**WHAT IS REQUIRED**
Restate word for word the section of the entries that opens at the line containing "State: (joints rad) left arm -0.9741" and closes at the line containing "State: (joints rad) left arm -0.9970", both lines kept, pictures dropped.

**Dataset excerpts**
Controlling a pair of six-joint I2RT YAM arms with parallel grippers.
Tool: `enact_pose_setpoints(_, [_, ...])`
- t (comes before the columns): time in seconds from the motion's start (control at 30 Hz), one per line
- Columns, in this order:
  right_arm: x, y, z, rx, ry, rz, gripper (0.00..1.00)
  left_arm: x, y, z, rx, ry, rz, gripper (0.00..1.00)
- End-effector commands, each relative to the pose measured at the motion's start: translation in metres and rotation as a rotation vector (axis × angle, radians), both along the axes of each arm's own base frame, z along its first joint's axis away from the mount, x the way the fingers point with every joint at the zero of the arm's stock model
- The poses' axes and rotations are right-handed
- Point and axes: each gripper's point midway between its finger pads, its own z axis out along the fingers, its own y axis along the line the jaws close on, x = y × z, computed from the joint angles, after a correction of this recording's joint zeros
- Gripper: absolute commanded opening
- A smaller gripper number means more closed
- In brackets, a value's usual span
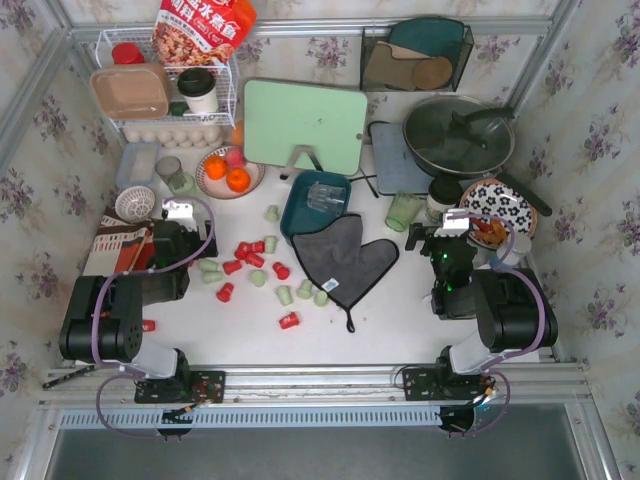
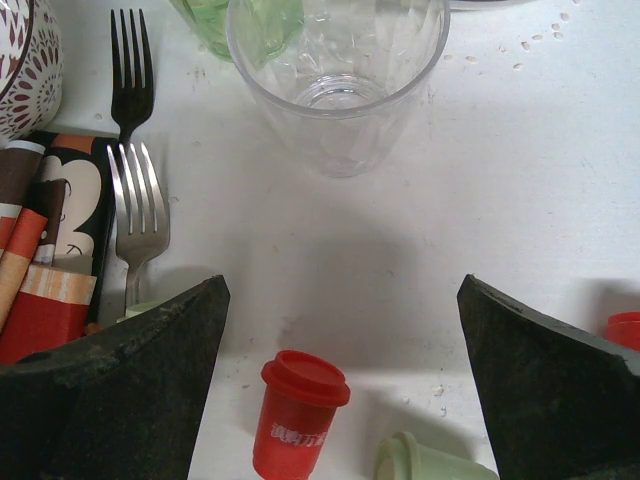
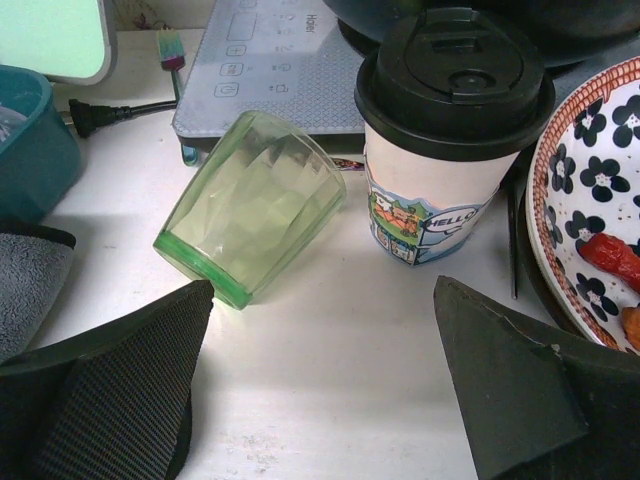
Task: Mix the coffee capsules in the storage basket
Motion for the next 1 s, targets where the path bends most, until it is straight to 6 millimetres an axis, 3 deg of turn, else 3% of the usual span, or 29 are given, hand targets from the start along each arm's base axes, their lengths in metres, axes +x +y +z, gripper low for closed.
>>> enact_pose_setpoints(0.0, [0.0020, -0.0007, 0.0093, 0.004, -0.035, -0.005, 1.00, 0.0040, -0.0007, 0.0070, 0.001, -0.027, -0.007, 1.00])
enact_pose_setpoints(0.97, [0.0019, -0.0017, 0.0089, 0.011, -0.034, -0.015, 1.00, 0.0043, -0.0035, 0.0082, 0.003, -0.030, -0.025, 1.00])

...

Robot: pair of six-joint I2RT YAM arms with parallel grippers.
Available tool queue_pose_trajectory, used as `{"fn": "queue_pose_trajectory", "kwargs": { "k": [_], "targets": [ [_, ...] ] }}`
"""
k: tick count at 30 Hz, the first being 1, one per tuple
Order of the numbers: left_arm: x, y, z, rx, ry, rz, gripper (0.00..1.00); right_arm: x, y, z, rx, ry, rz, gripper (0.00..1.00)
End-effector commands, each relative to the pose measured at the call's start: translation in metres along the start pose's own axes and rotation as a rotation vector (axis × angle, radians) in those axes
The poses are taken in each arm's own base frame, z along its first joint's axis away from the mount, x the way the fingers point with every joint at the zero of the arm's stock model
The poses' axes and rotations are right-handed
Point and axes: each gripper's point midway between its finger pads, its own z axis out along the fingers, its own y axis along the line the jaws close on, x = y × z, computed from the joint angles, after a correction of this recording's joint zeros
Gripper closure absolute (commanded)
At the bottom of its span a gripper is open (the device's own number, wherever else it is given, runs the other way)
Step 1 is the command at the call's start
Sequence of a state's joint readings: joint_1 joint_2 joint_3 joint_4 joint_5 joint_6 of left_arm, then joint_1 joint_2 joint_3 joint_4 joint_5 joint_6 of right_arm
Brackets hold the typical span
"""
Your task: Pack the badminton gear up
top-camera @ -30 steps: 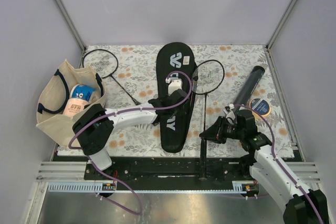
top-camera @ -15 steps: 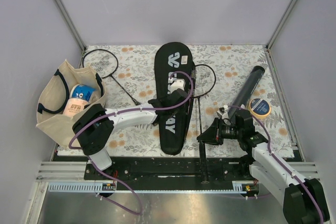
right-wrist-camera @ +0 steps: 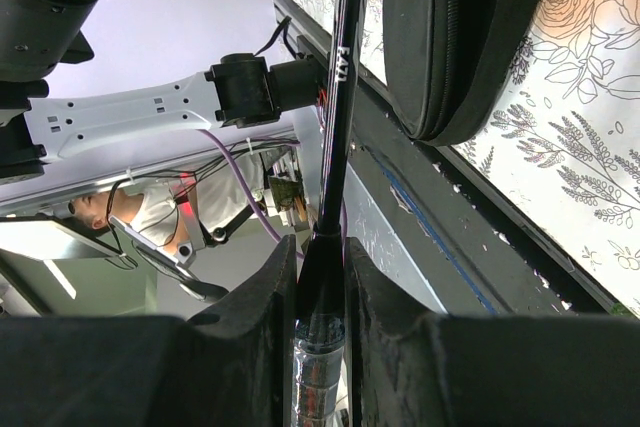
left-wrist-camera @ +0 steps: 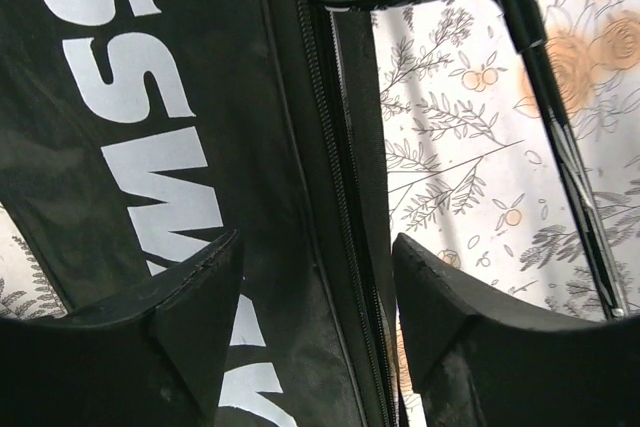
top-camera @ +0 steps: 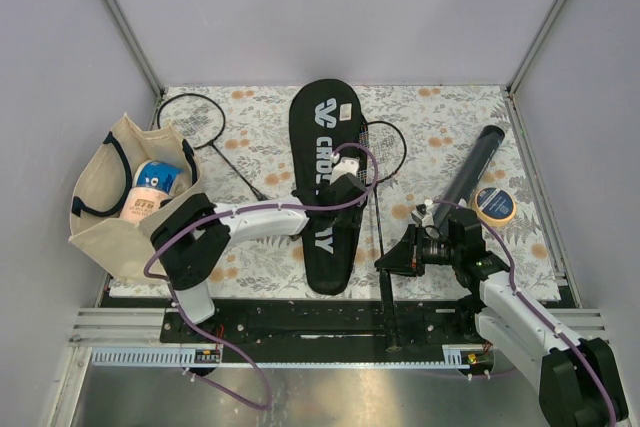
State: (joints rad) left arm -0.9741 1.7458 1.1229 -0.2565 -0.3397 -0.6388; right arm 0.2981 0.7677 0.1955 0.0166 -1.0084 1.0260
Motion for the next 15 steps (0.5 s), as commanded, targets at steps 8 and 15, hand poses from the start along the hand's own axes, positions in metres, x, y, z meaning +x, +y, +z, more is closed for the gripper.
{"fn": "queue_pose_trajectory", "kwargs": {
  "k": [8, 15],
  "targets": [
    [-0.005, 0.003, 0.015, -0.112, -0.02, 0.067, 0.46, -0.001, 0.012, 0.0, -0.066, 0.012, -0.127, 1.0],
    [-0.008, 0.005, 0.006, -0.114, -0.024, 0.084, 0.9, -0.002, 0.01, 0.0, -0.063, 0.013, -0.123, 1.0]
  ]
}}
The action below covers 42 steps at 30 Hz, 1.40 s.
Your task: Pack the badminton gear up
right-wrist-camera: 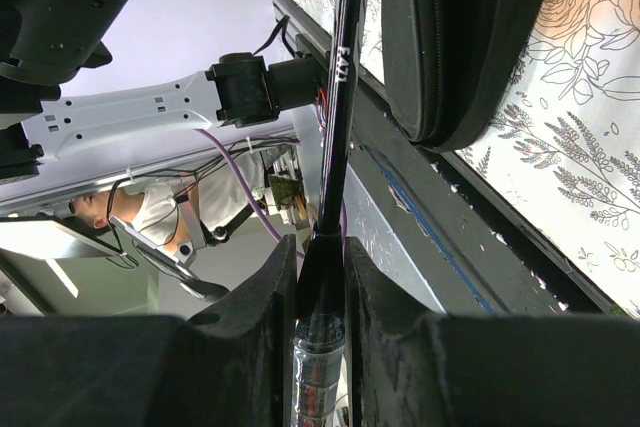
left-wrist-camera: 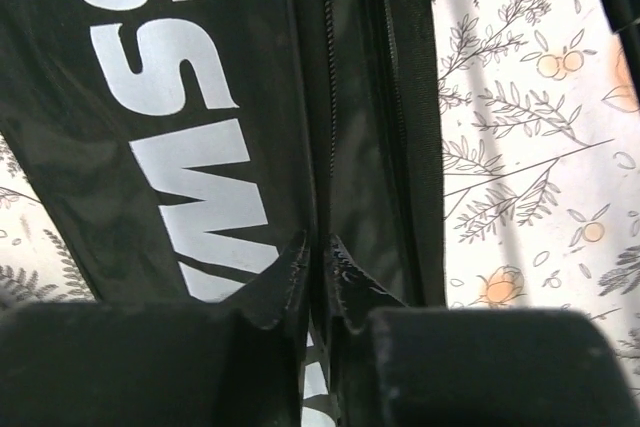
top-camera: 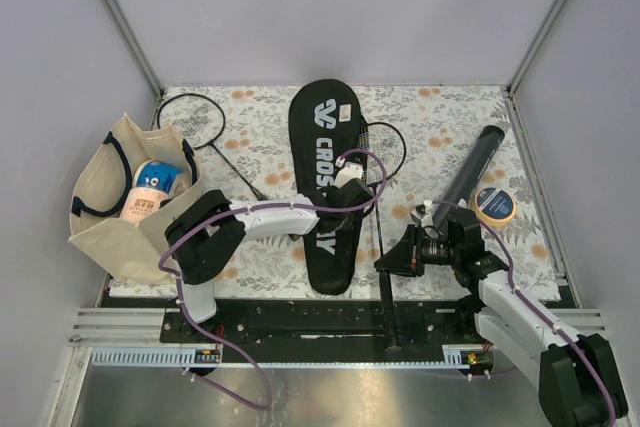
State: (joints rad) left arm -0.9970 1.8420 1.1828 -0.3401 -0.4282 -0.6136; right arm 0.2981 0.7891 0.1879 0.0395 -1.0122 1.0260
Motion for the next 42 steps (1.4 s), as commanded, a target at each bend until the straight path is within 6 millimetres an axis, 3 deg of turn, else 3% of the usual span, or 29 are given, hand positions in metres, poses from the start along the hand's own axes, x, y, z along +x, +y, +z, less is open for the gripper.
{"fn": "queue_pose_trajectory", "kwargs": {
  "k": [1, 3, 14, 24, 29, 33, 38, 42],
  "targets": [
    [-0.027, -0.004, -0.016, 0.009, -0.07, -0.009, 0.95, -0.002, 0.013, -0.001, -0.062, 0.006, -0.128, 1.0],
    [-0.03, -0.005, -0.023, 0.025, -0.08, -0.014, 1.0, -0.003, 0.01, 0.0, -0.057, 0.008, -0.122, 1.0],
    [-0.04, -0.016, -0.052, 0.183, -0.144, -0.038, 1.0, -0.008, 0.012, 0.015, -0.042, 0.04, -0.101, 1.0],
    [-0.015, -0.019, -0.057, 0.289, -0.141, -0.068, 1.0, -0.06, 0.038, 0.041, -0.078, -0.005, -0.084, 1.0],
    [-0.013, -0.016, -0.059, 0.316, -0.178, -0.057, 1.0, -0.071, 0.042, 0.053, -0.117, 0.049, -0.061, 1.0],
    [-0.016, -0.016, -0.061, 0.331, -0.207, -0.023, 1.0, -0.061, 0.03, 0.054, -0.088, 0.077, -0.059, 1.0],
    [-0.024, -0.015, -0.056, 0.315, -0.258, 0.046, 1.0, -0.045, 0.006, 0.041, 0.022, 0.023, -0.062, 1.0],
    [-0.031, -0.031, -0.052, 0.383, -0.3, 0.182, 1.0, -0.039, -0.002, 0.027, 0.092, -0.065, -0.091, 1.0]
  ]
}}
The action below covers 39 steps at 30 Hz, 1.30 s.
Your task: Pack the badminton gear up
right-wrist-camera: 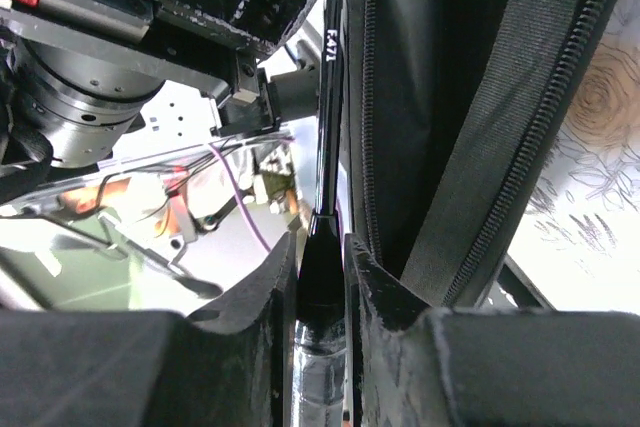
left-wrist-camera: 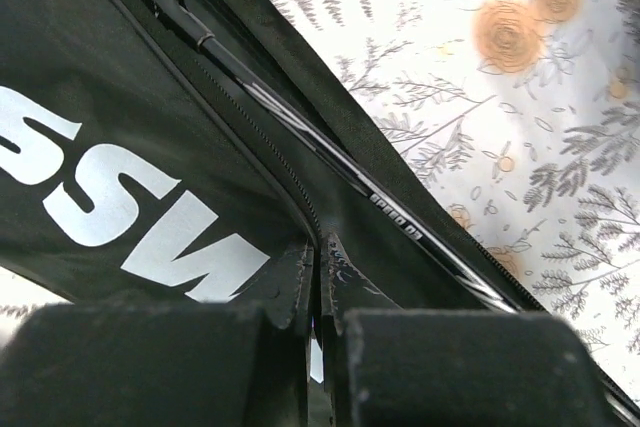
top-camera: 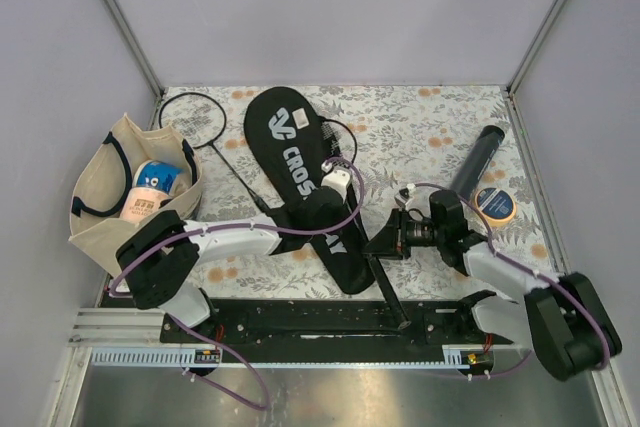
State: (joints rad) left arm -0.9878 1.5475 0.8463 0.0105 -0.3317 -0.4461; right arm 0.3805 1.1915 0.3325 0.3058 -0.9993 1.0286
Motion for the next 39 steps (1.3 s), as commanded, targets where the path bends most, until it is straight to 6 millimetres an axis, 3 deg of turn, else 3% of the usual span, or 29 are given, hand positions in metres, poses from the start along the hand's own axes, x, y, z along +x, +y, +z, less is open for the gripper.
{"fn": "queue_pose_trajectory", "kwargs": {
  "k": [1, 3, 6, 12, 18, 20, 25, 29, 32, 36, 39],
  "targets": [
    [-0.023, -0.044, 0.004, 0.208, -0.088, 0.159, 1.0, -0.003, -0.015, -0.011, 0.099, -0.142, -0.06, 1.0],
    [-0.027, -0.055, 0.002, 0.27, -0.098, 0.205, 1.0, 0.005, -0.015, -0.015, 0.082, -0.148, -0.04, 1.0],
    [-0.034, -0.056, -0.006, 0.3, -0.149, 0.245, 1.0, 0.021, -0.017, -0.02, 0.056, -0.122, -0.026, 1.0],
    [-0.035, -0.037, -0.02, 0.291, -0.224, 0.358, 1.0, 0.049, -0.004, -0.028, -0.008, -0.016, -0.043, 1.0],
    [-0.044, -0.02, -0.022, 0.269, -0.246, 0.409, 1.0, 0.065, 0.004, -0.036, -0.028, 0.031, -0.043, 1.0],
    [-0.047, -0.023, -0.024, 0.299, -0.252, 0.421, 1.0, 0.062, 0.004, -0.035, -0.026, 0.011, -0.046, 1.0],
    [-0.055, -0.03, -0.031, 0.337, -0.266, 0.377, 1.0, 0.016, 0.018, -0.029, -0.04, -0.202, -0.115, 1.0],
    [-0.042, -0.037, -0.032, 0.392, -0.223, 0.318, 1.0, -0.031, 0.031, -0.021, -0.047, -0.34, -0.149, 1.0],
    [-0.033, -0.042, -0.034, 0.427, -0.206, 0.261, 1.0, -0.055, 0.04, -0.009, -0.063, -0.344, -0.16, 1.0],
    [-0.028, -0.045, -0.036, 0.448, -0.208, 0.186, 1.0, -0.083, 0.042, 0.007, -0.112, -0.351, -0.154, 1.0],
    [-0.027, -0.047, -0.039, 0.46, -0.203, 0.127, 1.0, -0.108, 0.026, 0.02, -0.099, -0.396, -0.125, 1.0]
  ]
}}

**SOLUTION FOR THIS PROBLEM**
State: (joints rad) left arm -0.9741 1.7458 1.1229 -0.2565 -0.3397 -0.6388; right arm 0.2981 0.7677 0.1955 0.0166 -1.0084 1.0260
Motion for the next 15 steps (0.5 s), as commanded, targets at steps 8 and 15, hand poses from the start along the hand's own axes, positions in metres, x, y, z meaning +x, +y, +z, more is closed for the gripper.
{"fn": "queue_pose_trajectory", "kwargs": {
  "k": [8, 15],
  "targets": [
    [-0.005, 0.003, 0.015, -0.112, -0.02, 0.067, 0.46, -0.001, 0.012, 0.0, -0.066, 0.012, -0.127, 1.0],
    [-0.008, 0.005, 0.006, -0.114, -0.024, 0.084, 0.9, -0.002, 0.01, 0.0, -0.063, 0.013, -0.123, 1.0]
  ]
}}
The action below covers 42 steps at 30 Hz, 1.40 s.
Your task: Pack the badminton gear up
right-wrist-camera: 
left-wrist-camera: 
top-camera: 
State: (joints rad) left arm -0.9970 1.8420 1.1828 -0.3401 -0.4282 -0.6136; right arm 0.2981 0.7891 0.1879 0.0395 -1.0122 1.0260

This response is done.